FIGURE 2.

[Au(CN)₂]⁻ produced a profound, irreversible reduction of g_Cl in oocytes expressing T338C CFTR. After activation with stimulatory cocktail (hatched bar), oocytes were exposed to 2 ME and/or DTT (1 mM, open circles) and then to [Au(CN)₂]⁻ (solid circles). (A) 100 μM [Au(CN)₂]⁻ reduced g_Cl to near background conductance; after [Au(CN)₂]⁻ washout the conductance remained at this level.
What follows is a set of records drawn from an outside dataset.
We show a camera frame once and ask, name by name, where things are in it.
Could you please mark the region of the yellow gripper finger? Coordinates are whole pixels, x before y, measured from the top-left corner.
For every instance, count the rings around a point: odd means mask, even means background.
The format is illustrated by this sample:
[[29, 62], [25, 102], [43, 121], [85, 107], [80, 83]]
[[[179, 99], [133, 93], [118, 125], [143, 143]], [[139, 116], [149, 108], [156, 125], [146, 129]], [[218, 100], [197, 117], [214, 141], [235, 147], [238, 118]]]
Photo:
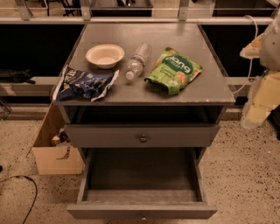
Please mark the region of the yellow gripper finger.
[[269, 71], [265, 76], [257, 76], [248, 92], [241, 126], [244, 129], [254, 129], [263, 124], [271, 111], [280, 105], [280, 72]]
[[263, 37], [264, 34], [262, 33], [258, 35], [256, 38], [254, 38], [247, 46], [245, 46], [240, 51], [240, 56], [249, 60], [259, 58]]

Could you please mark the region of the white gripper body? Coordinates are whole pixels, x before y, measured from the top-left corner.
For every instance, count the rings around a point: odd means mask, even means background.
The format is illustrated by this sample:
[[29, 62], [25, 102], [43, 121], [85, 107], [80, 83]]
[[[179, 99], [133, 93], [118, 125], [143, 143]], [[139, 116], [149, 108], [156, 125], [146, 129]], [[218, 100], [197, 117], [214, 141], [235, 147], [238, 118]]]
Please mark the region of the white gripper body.
[[260, 64], [271, 71], [280, 71], [280, 12], [263, 33]]

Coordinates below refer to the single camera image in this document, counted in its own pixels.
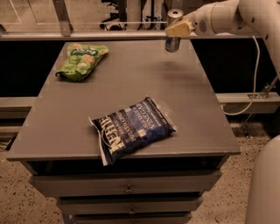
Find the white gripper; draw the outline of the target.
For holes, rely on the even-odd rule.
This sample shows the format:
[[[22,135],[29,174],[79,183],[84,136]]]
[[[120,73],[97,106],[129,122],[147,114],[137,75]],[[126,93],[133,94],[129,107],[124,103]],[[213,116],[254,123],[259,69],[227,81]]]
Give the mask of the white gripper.
[[[164,31],[168,37],[187,38],[194,32],[198,36],[213,36],[214,31],[212,15],[217,3],[201,6],[187,15],[187,20],[169,25]]]

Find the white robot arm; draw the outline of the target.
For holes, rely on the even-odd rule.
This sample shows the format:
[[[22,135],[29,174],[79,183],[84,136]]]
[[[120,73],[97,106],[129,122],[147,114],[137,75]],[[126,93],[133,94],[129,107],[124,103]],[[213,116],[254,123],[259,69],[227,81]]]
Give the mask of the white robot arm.
[[[168,37],[197,35],[259,35],[280,73],[279,0],[226,0],[209,3],[165,28]],[[259,153],[250,182],[245,224],[280,224],[280,136]]]

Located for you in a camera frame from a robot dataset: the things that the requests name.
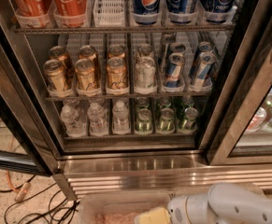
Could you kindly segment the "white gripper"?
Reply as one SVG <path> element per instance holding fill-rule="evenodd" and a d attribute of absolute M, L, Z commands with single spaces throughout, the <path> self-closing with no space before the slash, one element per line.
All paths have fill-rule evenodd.
<path fill-rule="evenodd" d="M 163 207 L 156 207 L 150 211 L 139 214 L 135 217 L 135 224 L 186 224 L 184 196 L 173 198 L 167 205 L 167 210 Z"/>

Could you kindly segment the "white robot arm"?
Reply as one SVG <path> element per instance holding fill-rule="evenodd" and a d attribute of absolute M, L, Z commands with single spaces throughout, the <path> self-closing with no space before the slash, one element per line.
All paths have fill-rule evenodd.
<path fill-rule="evenodd" d="M 272 224 L 272 200 L 238 185 L 218 183 L 207 193 L 180 195 L 167 208 L 137 215 L 135 224 Z"/>

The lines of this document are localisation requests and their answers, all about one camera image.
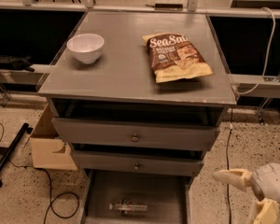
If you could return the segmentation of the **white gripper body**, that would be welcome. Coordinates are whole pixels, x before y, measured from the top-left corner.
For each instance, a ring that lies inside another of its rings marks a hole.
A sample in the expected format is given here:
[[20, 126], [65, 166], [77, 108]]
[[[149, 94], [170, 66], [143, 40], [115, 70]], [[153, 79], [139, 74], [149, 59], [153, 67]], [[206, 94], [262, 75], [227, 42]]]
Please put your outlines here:
[[256, 169], [250, 184], [259, 201], [268, 198], [280, 204], [280, 163], [272, 162]]

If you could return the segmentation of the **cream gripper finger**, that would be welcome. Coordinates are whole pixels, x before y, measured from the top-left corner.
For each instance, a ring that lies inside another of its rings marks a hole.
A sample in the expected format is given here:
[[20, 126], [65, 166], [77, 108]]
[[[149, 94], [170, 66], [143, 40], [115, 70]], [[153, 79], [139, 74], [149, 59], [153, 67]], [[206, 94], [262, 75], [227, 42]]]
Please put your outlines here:
[[252, 172], [246, 169], [220, 170], [212, 173], [212, 177], [217, 182], [232, 185], [241, 191], [246, 191], [246, 188], [251, 186], [251, 176]]
[[279, 211], [279, 203], [272, 199], [253, 201], [245, 224], [275, 224]]

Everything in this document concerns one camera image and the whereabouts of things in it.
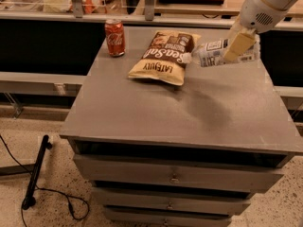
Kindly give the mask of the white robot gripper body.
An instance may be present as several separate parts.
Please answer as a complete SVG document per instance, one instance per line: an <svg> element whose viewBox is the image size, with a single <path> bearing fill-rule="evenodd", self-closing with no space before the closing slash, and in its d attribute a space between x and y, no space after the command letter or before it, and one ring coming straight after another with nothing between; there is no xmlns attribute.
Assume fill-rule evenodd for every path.
<svg viewBox="0 0 303 227"><path fill-rule="evenodd" d="M261 0L245 0L240 12L241 24L263 33L271 30L286 13L269 8Z"/></svg>

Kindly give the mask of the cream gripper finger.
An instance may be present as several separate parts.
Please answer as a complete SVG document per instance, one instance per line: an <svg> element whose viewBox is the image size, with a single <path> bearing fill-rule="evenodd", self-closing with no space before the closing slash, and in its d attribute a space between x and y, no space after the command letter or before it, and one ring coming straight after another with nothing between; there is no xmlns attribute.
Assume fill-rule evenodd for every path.
<svg viewBox="0 0 303 227"><path fill-rule="evenodd" d="M255 34L237 33L228 41L228 47L224 51L223 58L226 61L234 61L238 56L253 46L255 41Z"/></svg>
<svg viewBox="0 0 303 227"><path fill-rule="evenodd" d="M241 18L237 17L234 24L230 27L227 38L231 41L235 41L241 33L243 32L244 27L241 24Z"/></svg>

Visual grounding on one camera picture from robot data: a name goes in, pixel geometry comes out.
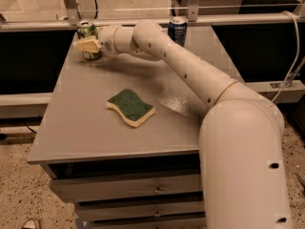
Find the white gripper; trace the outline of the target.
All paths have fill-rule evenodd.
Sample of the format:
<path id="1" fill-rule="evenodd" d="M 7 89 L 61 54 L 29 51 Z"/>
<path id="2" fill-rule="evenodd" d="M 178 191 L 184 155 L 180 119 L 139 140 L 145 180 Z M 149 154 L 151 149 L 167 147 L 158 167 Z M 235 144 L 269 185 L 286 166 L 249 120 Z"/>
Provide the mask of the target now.
<path id="1" fill-rule="evenodd" d="M 98 53 L 101 49 L 104 53 L 117 53 L 114 42 L 117 29 L 116 25 L 98 27 L 98 40 L 94 36 L 81 38 L 76 41 L 75 47 L 81 52 Z"/>

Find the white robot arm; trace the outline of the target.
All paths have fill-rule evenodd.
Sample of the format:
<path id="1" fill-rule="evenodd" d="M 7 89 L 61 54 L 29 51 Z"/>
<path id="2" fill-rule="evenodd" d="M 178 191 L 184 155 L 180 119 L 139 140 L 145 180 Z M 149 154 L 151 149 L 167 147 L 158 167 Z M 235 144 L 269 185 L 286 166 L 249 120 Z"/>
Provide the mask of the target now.
<path id="1" fill-rule="evenodd" d="M 284 119 L 272 101 L 172 41 L 152 20 L 110 25 L 76 47 L 162 59 L 206 104 L 199 157 L 207 229 L 294 229 Z"/>
Exposure to DTT reversed the inhibition. (Inset) I/V plot in absence (solid lines) and presence (dashed lines) of 100 μM [Au(CN)₂]⁻. (B) Comparison of two [Au(CN)₂]⁻ concentrations; 100 nM [Au(CN)₂]⁻ reduced g_Cl more than 95%. Washout produced a modest rebound of g_Cl, and DTT (1 mM, open circles) fully reversed the inhibition. Subsequent exposure to 100 μM [Au(CN)₂]⁻ provoked a rapid reduction of g_Cl. Washout resulted in a rebound of ∼20%. (Inset) I/V plot in absence (solid lines) and presence (dashed lines) of 100 nM and 100 μM [Au(CN)₂]⁻ (dotted lines). (C) Multiple components of inhibition by [Au(CN)₂]⁻. The oocyte was first exposed to 1 mM 2-ME (open circles) and then to 1 mM DTT (open circles). 10 μM [Au(CN)₂]⁻ produced a rapid and largely irreversible reduction of g_Cl by ∼70%. Subsequent exposure to 1 mM and 100 μM [Au(CN)₂]⁻ produced additional dose-dependent, reversible block. (Inset) I/V plot in absence (solid lines) and presence (dashed lines) of 10 μM and 1 mM [Au(CN)₂]⁻ (dotted lines). Histogram represents percentage of conductance block calculated in oocytes after exposure to 100 μM [Au(CN)₂]⁻.